The French Court referred to the ECJ the question whether Article 5(1)(b) and Articles 10 and 12 of the Trade Marks Directive (2008/95/EC) meant that an owner, who had never used its EUTM and whose rights in it were revoked for five years' non-use following publication of the registration, could get compensation for infringement on the basis of a likelihood of confusion before the date on which the revocation took effect.
The ECJ held that EU member states had the option of allowing a trade mark owner, whose rights in the mark had been revoked following five years' non-use from its registration in connection with the goods or services for which it was registered, to retain the right to claim compensation for the injury sustained as a result of the use by a third party, before the date on which the revocation took effect, of a confusingly similar sign in connection with identical or similar goods or services.
In determining whether the goods or services of the alleged infringer were identical or similar to the goods or services covered by the EUTM at issue, the extent of the exclusive right should be assessed, during the five-year period following registration of the mark, by considering the goods and services covered by the mark's registration, and not in relation to the use that the owner had been able to make of the mark during the period.
The ECJ also held that, from the time when the five-year period following registration of the mark expired, the extent of the exclusive right might be affected by the finding, made following a counterclaim, or a defence by the third party in infringement proceedings, that the owner had at that time not yet begun to make genuine use of their mark in respect of some or all of the goods and services for which it had been registered. However, the present case was distinguished from Länsförsäkringar on the basis that it concerned the question of the scope of the exclusive right on expiry of the grace period where the trade mark had already been revoked.
As member states remained free to determine the effects of revocation or invalidity of trade marks, the Directive left national legislatures free to determine the date on which revocation of a trade mark took effect. Member states also remained free to decide whether they wished to provide that, where a counterclaim for revocation was made, a trade mark might not be successfully invoked in infringement proceedings if it was shown that the trade mark could be revoked for non-use.
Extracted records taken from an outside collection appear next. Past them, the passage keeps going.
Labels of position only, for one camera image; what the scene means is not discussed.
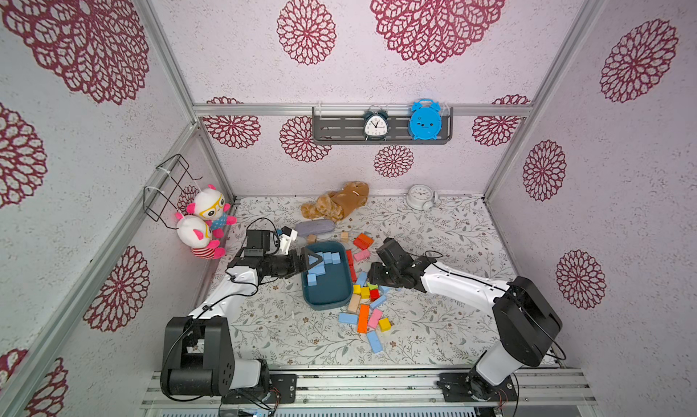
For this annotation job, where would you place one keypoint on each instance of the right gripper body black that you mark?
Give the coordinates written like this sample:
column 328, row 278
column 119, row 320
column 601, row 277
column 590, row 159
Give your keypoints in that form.
column 389, row 254

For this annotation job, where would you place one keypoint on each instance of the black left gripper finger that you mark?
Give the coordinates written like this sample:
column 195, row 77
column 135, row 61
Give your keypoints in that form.
column 306, row 272
column 308, row 255

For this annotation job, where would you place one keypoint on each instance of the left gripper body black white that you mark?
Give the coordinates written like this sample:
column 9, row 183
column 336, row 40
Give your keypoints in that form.
column 279, row 264

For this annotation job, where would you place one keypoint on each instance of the light blue rectangular block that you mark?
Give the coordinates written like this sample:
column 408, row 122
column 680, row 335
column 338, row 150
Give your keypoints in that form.
column 319, row 269

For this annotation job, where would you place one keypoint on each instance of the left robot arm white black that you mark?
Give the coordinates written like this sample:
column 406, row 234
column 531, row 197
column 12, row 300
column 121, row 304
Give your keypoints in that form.
column 198, row 355

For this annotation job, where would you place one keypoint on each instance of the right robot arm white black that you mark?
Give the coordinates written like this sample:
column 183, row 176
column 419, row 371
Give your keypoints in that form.
column 527, row 325

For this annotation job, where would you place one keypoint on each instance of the red rectangular block upper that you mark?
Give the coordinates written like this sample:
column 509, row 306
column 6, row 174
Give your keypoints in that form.
column 349, row 257

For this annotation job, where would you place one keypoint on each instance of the grey fabric glasses case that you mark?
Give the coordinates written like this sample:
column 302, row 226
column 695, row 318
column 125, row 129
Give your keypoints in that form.
column 314, row 227

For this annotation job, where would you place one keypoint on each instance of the dark teal plastic bin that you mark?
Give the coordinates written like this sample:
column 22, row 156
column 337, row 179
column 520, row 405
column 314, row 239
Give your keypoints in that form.
column 335, row 288

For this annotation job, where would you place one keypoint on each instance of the pink rectangular block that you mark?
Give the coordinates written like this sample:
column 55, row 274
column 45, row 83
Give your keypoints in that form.
column 361, row 255

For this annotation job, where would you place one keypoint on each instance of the light blue narrow block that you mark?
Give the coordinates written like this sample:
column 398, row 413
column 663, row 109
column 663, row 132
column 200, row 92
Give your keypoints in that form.
column 375, row 304

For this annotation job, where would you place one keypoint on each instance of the light blue block far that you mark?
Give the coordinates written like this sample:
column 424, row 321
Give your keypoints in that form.
column 362, row 279

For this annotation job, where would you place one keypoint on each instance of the red rectangular block lower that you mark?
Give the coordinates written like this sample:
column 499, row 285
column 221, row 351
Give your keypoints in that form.
column 352, row 273

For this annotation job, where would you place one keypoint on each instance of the red rectangular block by orange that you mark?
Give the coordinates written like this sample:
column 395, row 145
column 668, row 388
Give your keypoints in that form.
column 360, row 244

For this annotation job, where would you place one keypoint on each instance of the pink block lower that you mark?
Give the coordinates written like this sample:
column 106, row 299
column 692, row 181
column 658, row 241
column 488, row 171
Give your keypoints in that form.
column 375, row 317

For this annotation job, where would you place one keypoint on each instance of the long natural wooden block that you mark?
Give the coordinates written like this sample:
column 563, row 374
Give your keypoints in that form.
column 353, row 306

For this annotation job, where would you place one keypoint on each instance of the brown teddy bear plush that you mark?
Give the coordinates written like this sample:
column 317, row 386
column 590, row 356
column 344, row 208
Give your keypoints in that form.
column 338, row 205

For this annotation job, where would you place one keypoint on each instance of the long orange block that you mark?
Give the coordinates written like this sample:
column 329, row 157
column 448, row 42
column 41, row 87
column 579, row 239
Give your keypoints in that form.
column 364, row 316

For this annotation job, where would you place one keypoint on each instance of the yellow cube far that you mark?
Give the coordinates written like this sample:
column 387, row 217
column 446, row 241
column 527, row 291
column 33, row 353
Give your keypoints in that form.
column 384, row 325

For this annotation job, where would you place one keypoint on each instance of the light blue block left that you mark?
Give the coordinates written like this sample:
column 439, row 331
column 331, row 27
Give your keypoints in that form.
column 348, row 318

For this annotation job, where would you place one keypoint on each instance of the white owl plush yellow glasses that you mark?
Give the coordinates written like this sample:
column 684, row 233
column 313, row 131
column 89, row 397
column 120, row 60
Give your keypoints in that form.
column 211, row 206

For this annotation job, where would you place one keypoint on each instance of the white alarm clock on table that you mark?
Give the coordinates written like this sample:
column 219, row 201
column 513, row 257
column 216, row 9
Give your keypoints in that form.
column 422, row 198

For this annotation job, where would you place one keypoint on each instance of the white plush striped legs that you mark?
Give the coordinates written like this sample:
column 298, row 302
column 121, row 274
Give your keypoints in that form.
column 196, row 234

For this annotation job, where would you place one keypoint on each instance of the dark green alarm clock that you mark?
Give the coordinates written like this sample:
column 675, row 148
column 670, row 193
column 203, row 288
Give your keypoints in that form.
column 376, row 125

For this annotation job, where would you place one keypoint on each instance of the blue alarm clock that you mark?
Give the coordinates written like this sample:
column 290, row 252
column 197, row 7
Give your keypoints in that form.
column 425, row 122

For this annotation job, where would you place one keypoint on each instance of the black wire wall basket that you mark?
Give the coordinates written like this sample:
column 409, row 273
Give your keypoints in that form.
column 163, row 200

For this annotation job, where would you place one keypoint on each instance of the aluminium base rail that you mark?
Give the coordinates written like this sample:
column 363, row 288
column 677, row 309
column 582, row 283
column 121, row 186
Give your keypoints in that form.
column 407, row 386

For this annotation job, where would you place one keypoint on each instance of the grey wall shelf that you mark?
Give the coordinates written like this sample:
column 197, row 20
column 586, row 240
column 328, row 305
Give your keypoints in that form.
column 333, row 127
Although the fact that a trade mark had not been used did not in itself preclude compensation for acts of infringement that had been committed, it remained an important factor to be taken into account in determining the existence and the extent of any injury sustained by the owner and accordingly the amount of damages that they might claim.
This decision follows logically from the fact that member states, in implementing the Directive, are allowed the flexibility of permitting the owners of trade marks that have been revoked for non-use during the five years following registration to claim damages for any infringement that took place before revocation. It also appears to be consistent with the 2004 Directive.
Since January 2019, when section 11A TMA came into effect, trade mark owners in the UK will be deterred from seeking to rely on unused rights, at least those registered for at least five years previously, in infringement cases, and the need for use to be challenged by way of separate revocation proceedings has also been removed. A similar provision applies to EUTMs under Article 127(3) of the EUTM Regulation.
Case: AR v Cooper International Spirits LLC (C 622/18).